Tilt: optimizing France's electricity grid

As electrification and renewables grow, the grid needs to adapt.

Biography:

Romain Serres is the co-founder of Tilt, a French energy startup. Tilt’s software helps electricity utilities (who sell/distribute electricity) predict demand and run more efficient, cleaner operations. On the other hand, it helps electricity consumers predict their consumption and lower their bill. Tilt just raised a $5M seed round.

Prior to Tilt, Romain worked as a data scientist at French carpooling startup Blablacar and co-founded Kiro, a healthtech startup. He holds a master’s degree from Arts & Métiers (in France) and Columbia (in the USA).

His master's thesis analyzed how the state of New York used machine learning in its electricity grid operations.

Your previous startup leveraged AI in the health space. Tilt does so in the electricity space. What differences do you see between building AI for health versus for electricity?

The type of data you’re working with is different. Health data is text-heavy, whereas electricity consumption is numbers-heavy. That changes how you build your AI. With electricity,  you want your AI to predict what the next number (KWh or MWh) of consumption will be, depending on the variables it’s ingesting (ex: weather forecasts).

Health and electricity are similar in that AI adoption has lagged on both, because the risk associated with mistakes is high. If Google’s AI hallucinates when summarizing your Google search, no one gets hurt. If an AI hallucinates when summarizing your blood tests’ results, that’s a serious problem. It’s the same for electricity: if your grid breaks down because your AI messed it up, pandemonium ensues. 

In both sectors, AI founders have to explain how many more mistakes humans make compared to AI, rather than justifying the AI’s mistakes. It’s like self-driving cars. Even if we statistically prove they are safer than human drivers, the lack of agency associated with self-driving cars crashing renders the leap scary. 

What problem is Tilt solving?

A country has energy needs (for industry, mobility, appliances…) for which it taps multiple energy sources. These sources include fossil fuels (coal, gas, oil), as well as nuclear, renewables…

Within that energy consumption, France has seen a rise in electricity use, via consumer-led switches such as petrol-fueled to electric vehicles, or gas boilers to heat pumps. In 2023, electricity made up around 27% of France’s energy consumption. This is important in the fight against climate change, because the vast majority of electricity is produced by low-carbon energy sources (in France, that’s majority nuclear, followed by renewables). 

Electricity use and the volume of renewable energy within that electricity production are growing concurrently. This means that the electricity grid needs to adapt to renewables, which are intermittent energy sources. A solar panel doesn’t produce electricity when it isn’t sunny. You can’t control that (hence the critical role storage of renewable energies plays).

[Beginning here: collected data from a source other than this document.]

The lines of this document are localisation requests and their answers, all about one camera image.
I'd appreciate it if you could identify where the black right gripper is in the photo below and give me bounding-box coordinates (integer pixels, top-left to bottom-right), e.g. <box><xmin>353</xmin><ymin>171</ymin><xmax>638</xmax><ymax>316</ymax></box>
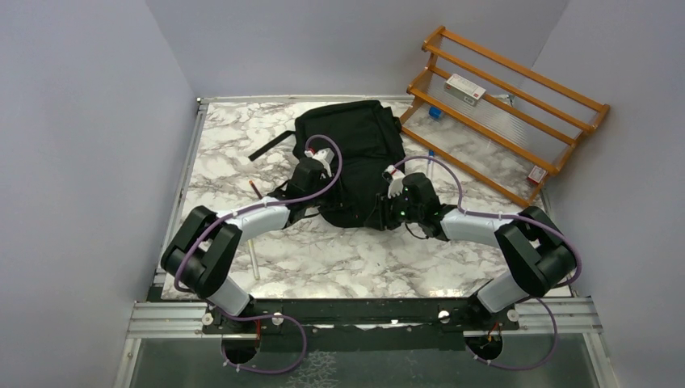
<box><xmin>364</xmin><ymin>189</ymin><xmax>422</xmax><ymax>231</ymax></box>

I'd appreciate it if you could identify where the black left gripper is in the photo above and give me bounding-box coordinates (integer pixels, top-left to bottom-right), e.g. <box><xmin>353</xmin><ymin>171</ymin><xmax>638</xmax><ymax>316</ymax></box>
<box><xmin>305</xmin><ymin>170</ymin><xmax>356</xmax><ymax>211</ymax></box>

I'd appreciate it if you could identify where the black student bag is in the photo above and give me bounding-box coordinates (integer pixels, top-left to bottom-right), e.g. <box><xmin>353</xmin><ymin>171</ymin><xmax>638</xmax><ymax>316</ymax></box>
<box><xmin>248</xmin><ymin>99</ymin><xmax>408</xmax><ymax>230</ymax></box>

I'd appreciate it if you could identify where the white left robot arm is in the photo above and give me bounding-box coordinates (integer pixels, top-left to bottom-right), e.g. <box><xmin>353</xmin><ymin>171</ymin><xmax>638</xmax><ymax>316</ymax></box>
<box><xmin>161</xmin><ymin>149</ymin><xmax>339</xmax><ymax>332</ymax></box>

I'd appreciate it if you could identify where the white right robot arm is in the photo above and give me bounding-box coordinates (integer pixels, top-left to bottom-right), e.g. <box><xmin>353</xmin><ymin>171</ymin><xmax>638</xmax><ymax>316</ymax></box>
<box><xmin>365</xmin><ymin>167</ymin><xmax>578</xmax><ymax>329</ymax></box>

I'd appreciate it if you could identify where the blue white marker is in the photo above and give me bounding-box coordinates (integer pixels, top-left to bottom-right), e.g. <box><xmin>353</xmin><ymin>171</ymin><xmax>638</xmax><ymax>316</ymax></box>
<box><xmin>427</xmin><ymin>150</ymin><xmax>435</xmax><ymax>179</ymax></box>

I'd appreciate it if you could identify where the pale yellow pencil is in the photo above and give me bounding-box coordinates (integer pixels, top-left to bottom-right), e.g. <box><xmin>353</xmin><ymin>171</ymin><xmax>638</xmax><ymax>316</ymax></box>
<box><xmin>247</xmin><ymin>239</ymin><xmax>261</xmax><ymax>280</ymax></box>

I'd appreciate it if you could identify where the small blue object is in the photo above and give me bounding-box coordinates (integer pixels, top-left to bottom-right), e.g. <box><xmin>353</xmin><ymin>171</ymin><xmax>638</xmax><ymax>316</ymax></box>
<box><xmin>428</xmin><ymin>107</ymin><xmax>443</xmax><ymax>120</ymax></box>

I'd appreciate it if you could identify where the orange wooden shelf rack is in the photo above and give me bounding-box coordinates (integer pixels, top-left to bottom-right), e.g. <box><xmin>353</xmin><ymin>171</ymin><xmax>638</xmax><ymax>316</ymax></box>
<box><xmin>401</xmin><ymin>26</ymin><xmax>610</xmax><ymax>206</ymax></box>

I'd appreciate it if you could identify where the small red white box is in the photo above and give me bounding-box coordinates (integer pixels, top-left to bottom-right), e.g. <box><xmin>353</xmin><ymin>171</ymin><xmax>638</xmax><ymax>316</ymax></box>
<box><xmin>527</xmin><ymin>166</ymin><xmax>548</xmax><ymax>184</ymax></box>

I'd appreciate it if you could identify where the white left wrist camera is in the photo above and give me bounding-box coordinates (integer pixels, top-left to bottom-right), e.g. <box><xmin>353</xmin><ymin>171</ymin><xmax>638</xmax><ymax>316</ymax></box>
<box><xmin>305</xmin><ymin>148</ymin><xmax>335</xmax><ymax>178</ymax></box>

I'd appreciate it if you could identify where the black metal base rail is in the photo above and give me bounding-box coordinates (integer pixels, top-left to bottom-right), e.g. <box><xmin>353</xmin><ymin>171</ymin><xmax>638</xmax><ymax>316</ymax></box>
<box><xmin>147</xmin><ymin>286</ymin><xmax>520</xmax><ymax>353</ymax></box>

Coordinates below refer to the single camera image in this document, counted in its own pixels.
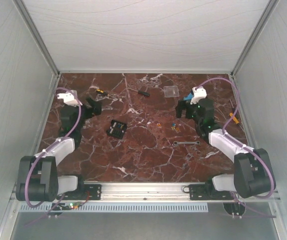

It’s easier to control how much electricity your coal generator produces, by simply adapting how much coal you feed it. 

Our software helps electricity utilities (who produce/sell electricity) and consumers better predict electricity demand, orchestrate electric assets, and monetize their flexibility (a concept we’ll explain later).

By doing so, Tilt makes the energy transition profitable (savings and even revenue from electrified assets), reduces the instances where the grid has to tap fossil fuels to palliate for lack of available renewables, and participates in balancing the grid.

Source

What did your MVP look like?

We were commissioned by Total, a French energy giant, to study how they could predict their clients’ electricity demand. We also went through their startup accelerator. 

The fact that such a company acknowledged that this was a problem became sufficient proof of concept to raise our first investments.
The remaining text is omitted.